TRY IT
Return the records that follow, unchanged and complete.

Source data
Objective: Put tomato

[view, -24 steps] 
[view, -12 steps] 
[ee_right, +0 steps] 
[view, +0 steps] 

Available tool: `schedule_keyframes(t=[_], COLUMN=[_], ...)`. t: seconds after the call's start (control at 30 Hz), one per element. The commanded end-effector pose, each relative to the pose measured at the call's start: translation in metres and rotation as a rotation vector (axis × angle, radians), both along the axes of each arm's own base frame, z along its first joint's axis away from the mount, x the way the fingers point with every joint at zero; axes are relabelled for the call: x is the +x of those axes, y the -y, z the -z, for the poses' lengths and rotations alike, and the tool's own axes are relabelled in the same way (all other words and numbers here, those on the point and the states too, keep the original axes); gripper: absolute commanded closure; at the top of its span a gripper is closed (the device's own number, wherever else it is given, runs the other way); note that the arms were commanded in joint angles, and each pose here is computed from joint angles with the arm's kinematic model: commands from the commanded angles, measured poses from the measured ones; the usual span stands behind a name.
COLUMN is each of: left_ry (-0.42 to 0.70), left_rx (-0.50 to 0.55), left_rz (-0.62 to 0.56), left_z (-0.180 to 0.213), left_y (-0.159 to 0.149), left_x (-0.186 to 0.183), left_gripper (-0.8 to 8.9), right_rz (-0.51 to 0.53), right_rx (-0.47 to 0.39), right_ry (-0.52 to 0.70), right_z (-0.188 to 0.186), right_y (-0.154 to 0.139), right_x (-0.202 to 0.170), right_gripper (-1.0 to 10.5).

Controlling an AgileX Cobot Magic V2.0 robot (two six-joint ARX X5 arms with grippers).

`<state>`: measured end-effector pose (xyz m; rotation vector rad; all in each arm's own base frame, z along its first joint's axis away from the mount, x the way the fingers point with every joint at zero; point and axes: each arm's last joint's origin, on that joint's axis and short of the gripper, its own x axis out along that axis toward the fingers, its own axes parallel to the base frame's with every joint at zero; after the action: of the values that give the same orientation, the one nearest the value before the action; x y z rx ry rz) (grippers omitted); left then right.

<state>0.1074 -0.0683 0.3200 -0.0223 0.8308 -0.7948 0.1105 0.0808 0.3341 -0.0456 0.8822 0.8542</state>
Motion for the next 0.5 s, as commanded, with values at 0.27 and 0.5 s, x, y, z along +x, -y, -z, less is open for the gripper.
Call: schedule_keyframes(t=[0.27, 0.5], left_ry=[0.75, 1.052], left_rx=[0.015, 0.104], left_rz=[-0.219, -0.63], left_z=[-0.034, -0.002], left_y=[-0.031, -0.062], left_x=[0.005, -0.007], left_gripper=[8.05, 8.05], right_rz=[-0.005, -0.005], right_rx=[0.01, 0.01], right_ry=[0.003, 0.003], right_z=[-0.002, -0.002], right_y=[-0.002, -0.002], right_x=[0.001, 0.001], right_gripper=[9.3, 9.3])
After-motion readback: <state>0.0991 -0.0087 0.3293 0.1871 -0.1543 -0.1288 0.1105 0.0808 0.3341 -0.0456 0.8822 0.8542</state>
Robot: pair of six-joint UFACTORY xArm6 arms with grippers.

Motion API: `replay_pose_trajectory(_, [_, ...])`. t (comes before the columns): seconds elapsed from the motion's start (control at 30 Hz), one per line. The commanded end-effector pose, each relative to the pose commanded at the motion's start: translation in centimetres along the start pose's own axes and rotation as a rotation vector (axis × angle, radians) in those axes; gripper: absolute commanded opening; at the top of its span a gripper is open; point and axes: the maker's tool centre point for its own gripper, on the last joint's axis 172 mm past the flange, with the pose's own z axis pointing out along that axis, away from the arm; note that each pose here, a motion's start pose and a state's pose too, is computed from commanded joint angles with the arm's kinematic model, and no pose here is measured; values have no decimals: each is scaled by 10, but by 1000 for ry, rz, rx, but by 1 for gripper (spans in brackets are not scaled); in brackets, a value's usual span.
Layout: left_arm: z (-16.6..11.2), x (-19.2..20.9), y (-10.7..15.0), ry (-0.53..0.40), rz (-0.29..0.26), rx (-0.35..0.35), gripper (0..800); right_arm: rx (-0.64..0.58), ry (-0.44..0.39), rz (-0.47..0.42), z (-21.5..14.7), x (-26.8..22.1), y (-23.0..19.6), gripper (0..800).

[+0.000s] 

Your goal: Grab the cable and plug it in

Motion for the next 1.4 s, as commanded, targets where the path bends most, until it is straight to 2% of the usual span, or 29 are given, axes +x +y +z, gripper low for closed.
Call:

ANSWER TO THE EXERCISE
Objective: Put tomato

[view, -24 steps] 
[view, -12 steps] 
[ee_right, +0 steps] 
[view, +0 steps] 

Available tool: `schedule_keyframes(t=[_], COLUMN=[_], ...)`. t: seconds after the call's start (control at 30 Hz), one per element. The commanded end-effector pose, each relative to the pose measured at the call's start: translation in metres and rotation as a rotation vector (axis × angle, radians), both along the axes of each arm's own base frame, z along its first joint's axis away from the mount, x the way the fingers point with every joint at zero; axes are relabelled for the call: x is the +x of those axes, y the -y, z the -z, for the poses' lengths and rotations alike, and the tool's own axes are relabelled in the same way (all other words and numbers here, those on the point and the states too, keep the original axes); gripper: absolute commanded closure; at the top of its span a gripper is closed (the device's own number, wherever else it is given, runs the other way); note that the arms were commanded in joint angles, and each pose here is computed from joint angles with the arm's kinematic model: commands from the commanded angles, measured poses from the measured ones; the usual span stands behind a name.
COLUMN is each of: left_ry (-0.42 to 0.70), left_rx (-0.50 to 0.55), left_rz (-0.62 to 0.56), left_z (-0.180 to 0.213), left_y (-0.159 to 0.149), left_x (-0.186 to 0.183), left_gripper (-0.8 to 8.9), right_rz (-0.51 to 0.53), right_rx (-0.47 to 0.39), right_ry (-0.52 to 0.70), right_z (-0.188 to 0.186), right_y (-0.154 to 0.139), right_x (-0.202 to 0.170), right_gripper (-1.0 to 10.5).

Controlling an AgileX Cobot Magic V2.0 robot (two six-joint ARX X5 arms with grippers).

`<state>`: measured end-effector pose (xyz m; rotation vector rad; all in each arm's own base frame, z along its first joint's axis away from the mount, x the way the fingers point with every joint at zero; point and axes: each arm's last joint's origin, on that joint's axis and short of the gripper, its own x axis out along that axis toward the fingers, its own axes parallel to the base frame's with every joint at zero; after the action: of the values that give the same orientation, the one nearest the value before the action; x y z rx ry rz) (grippers omitted); left then right.

<state>0.1074 -0.0683 0.3200 -0.0223 0.8308 -0.7948 0.1105 0.0808 0.3341 -0.0456 0.8822 0.8542</state>
Motion for the next 0.5 s, as commanded, with values at 0.27 and 0.5 s, x, y, z along +x, -y, -z, less is open for the gripper.
Call: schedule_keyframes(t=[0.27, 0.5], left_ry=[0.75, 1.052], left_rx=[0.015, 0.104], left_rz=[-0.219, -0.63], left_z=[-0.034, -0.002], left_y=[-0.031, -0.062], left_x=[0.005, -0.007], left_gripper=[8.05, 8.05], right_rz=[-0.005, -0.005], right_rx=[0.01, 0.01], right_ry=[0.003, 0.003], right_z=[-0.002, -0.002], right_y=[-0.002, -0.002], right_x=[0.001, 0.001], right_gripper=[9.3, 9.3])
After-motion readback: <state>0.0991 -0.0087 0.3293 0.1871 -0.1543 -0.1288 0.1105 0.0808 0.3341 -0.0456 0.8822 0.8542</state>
Robot: pair of six-joint UFACTORY xArm6 arms with grippers.

Motion API: `replay_pose_trajectory(_, [_, ...])`. t (comes before the columns): seconds elapsed from the motion's start (control at 30 Hz), one per line. The commanded end-effector pose, each relative to the pose commanded at the motion's start: translation in centimetres along the start pose's own axes and rotation as a rotation vector (axis × angle, radians) in those axes; gripper: absolute commanded opening; at the top of its span a gripper is open; point and axes: the maker's tool centre point for its own gripper, on the last joint's axis 172 mm past the flange, with the pose's own z axis pointing out along that axis, away from the arm; note that each pose here, a motion's start pose and a state's pose too, is computed from commanded joint angles with the arm's kinematic model, and no pose here is measured; values have no decimals: each is scaled by 10, but by 1000 for ry, rz, rx, but by 1 for gripper (spans in brackets are not scaled); in brackets, a value's usual span.
Layout: left_arm: z (-16.6..11.2), x (-19.2..20.9), y (-10.7..15.0), ry (-0.53..0.40), rz (-0.29..0.26), rx (-0.35..0.35), gripper (0..800); right_arm: rx (-0.64..0.58), ry (-0.44..0.39), rz (-0.47..0.42), z (-21.5..14.7), x (-26.8..22.1), y (-23.0..19.6), gripper (0..800).

[+0.000s] 

Your goal: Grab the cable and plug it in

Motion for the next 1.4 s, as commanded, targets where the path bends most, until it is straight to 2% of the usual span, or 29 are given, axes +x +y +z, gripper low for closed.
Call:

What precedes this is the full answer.